R.I.P. Ed Ward, the curmudgeonly Austin-based rock historian who wrote so eloquently for Rolling Stone, NPR and the Austin-American Statesman.
Here’s my 2016 review in The Dallas Morning News of Ed’s excellent “The History of Rock & Roll, Volume 1” :
Austin-based writer Ed Ward soft-pedals his mission in the title of The History of Rock & Roll, Volume 1: 1920-1963. He’s really undertaken the story American popular music as a whole, from medicine shows to the birth of country music to the Greenwich Village folk scene that spawned rock’s greatest songwriter, Bob Dylan.
Rock ’n’ roll may be the focus, but this is the tale of where rock came from and why.
Ward tackles this imposing topic with the same cerebral but conversational style he uses on NPR’s Fresh Air, where he’s been resident rock historian since 1986.
Like his radio segments, the book excels at balancing the essential with the arcane. We get the amusing R-rated story of Little Richard’s landmark single “Tutti Frutti,” but we also find out about Esquerita, the obscure gender-bending rocker who inspired Richard.
And while we hear all about the life and tragic death of Lubbock’s Buddy Holly, we also learn tons of Texas trivia about the Big D Jamboree, Roy Orbison’s little-known roots in Denton, and the Crystal Springs Dance Pavilion, the long-gone Fort Worth hall where Western swing king Bob Wills held court. Ward – a one-time staff writer for the Austin American-Statesman and Austin Chronicle – clearly knows his Texana just as well he knows all things Memphis and New Orleans.
Some of his stories last just a few sentences, while others go on for pages, like his fascinating segments on Chuck Berry and Elvis Presley, the “eccentric country artist” who gradually morphed into a whole new beast. A few mundane side trips notwithstanding, Ward’s vivid anecdotes make the book more fun to read than 98 percent of tomes with “history” in their title.
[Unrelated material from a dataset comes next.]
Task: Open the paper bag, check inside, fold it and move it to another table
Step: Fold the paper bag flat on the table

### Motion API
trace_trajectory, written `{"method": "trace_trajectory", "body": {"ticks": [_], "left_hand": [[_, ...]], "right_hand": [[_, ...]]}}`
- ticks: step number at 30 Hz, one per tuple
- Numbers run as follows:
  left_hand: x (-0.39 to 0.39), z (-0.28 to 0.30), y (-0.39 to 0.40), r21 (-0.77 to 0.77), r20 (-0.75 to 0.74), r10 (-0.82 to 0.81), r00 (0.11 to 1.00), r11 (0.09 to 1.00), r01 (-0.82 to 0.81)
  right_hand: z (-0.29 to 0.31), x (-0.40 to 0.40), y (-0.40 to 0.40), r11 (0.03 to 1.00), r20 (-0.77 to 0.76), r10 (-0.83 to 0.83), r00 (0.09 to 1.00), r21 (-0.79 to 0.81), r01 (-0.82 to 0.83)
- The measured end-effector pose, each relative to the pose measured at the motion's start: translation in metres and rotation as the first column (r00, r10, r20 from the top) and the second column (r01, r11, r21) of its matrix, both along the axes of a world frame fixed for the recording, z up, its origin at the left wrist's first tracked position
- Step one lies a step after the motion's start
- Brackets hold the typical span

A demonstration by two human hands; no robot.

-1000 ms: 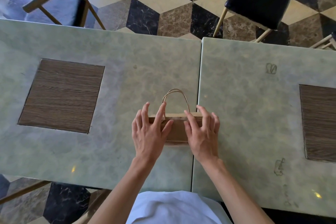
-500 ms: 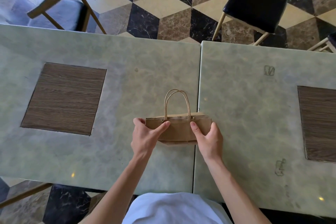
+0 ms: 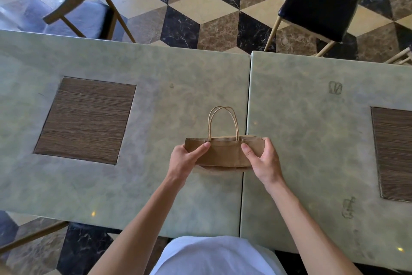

As good as he is at describing the music, the author is even better at discussing the music business and all the flimflam men who tried to get rich from it. He gives intriguing accounts of the shellac shortages that hampered the record biz, payola scams that scandalized it, and the rise of regional record-label owners who played a pivotal role in rock’s development – not just Sam Phillips in Memphis and the Chess brothers in Chicago, but lesser-known pioneers like Cincinnati’s Syd Nathan, the King Records kingpin who absolutely hated some of the classic singles James Brown recorded for him.
Ward isn’t too snooty to delve into the sillier side of the record biz, from its novelty records and dance crazes to the trashy movies that tried to cash in on rock’s popularity (including the 1956 Dallas cult classic Rock, Baby, Rock It!). He also delights in writing about the battle between rock ‘n’ roll and so-called “good music,” exemplified by North Texas State College student Pat Boone, “a clean-cut, well-spoken young man who might have been some mad scientist’s attempt at an anti-Elvis,” Ward writes.
He details prudes a-plenty who tried to rid society of the sexual pestilence known as rock ’n’ roll, including a consortium of R&B disc jockeys who issued this proclamation: “The club is not against blues records as such, but it is against a record in which ‘rock,’ ‘roll,’ or ‘ride’ doesn’t deal with the rhythm and meter of the tune.”
Volume 1 winds down with a lengthy look at the Beatles, starting from their early days with the awful name Japage 3 (short for “John and Paul and George”) and leading up to the brink of Beatlemania. As the music biz sharks lie in wait to see if the mop tops can uncover a goldmine, the reader is left eagerly awaiting the arrival of Ward’s The History of Rock & Roll: Volume 2.